Exercise details: Would you please copy all of the data exactly, skipping the images?
****************
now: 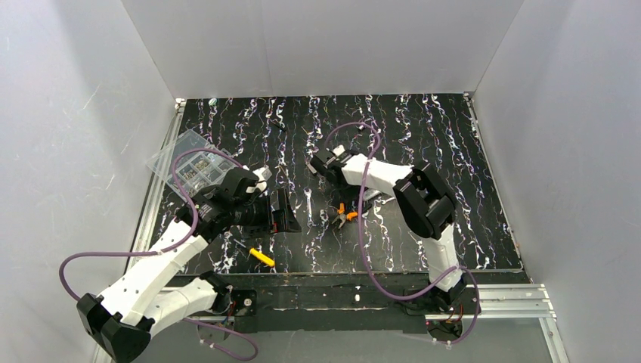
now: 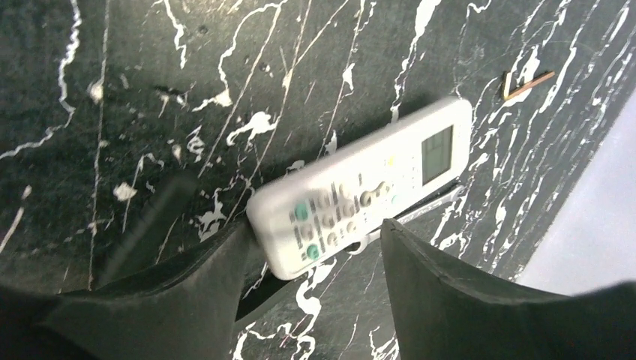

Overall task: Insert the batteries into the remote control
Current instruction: Place the remote control at the center of the board, then reset both arms

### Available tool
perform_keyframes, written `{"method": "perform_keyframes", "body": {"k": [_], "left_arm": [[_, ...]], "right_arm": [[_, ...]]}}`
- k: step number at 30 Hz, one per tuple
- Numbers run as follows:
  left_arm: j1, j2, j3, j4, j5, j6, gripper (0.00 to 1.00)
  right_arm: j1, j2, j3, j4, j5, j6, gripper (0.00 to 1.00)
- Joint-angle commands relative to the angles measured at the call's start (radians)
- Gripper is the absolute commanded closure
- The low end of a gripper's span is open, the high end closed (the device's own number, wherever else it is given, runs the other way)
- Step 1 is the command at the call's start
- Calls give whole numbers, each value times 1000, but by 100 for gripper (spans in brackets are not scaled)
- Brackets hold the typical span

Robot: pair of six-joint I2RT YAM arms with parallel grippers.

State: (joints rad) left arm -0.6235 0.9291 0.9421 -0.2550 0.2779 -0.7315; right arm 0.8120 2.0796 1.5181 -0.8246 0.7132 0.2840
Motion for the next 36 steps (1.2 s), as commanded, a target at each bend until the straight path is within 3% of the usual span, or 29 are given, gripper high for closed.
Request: {"method": "perform_keyframes", "body": {"k": [1,8,13,25,36], "left_arm": [[6,10,-3,-98,-6,20,2],[5,0,18,-148,-93,64,2],[5,8,24,-202,-185,103,2],[7,8,-28,-294,-407,172,2],[8,-28,-52,-291,-456,186,2]], "right_arm": [[6,-130,-33,66,-87,2,26],[-38,-345,-113,214,-325,30,24],[-89,-551,-277,396,-478,-16,24],[-110,-1198,-994,1058,-574,80,23],[-131,-1395,-1218,1113,-630,213,23]]}}
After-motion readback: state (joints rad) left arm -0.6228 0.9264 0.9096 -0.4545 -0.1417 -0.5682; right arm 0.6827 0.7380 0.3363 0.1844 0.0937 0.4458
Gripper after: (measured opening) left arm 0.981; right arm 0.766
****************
Answer to this exercise:
now: 
now: 

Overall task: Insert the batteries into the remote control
Current instruction: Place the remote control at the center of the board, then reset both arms

### Available tool
perform_keyframes, written `{"method": "perform_keyframes", "body": {"k": [_], "left_arm": [[_, ...]], "right_arm": [[_, ...]]}}`
- k: step number at 30 Hz, one per tuple
- Numbers run as follows:
  left_arm: j1, j2, j3, j4, j5, j6, gripper (0.00 to 1.00)
  right_arm: j1, j2, j3, j4, j5, j6, gripper (0.00 to 1.00)
- Joint-angle commands relative to the angles measured at the call's start (radians)
- Gripper is the absolute commanded closure
- The low end of a gripper's span is open, the high end closed (the device's own number, wherever else it is given, runs the other way)
- Step 1 is the command at the call's start
- Calls give whole numbers, each value times 1000, but by 100 for gripper (spans in brackets are not scaled)
- Brackets hold the typical span

Robot: pair of six-joint I2RT YAM arms with parallel grippers.

State: (joints rad) left arm -0.6235 0.9291 0.9421 -0.2550 0.2779 -0.7315; right arm 0.8120 2.0796 1.5181 -0.8246 0.7132 0.2840
Motion for the next 36 steps (1.2 s), as commanded, a target at each bend until the straight path is within 3% of the usual span, or 29 are given, gripper high for closed.
Request: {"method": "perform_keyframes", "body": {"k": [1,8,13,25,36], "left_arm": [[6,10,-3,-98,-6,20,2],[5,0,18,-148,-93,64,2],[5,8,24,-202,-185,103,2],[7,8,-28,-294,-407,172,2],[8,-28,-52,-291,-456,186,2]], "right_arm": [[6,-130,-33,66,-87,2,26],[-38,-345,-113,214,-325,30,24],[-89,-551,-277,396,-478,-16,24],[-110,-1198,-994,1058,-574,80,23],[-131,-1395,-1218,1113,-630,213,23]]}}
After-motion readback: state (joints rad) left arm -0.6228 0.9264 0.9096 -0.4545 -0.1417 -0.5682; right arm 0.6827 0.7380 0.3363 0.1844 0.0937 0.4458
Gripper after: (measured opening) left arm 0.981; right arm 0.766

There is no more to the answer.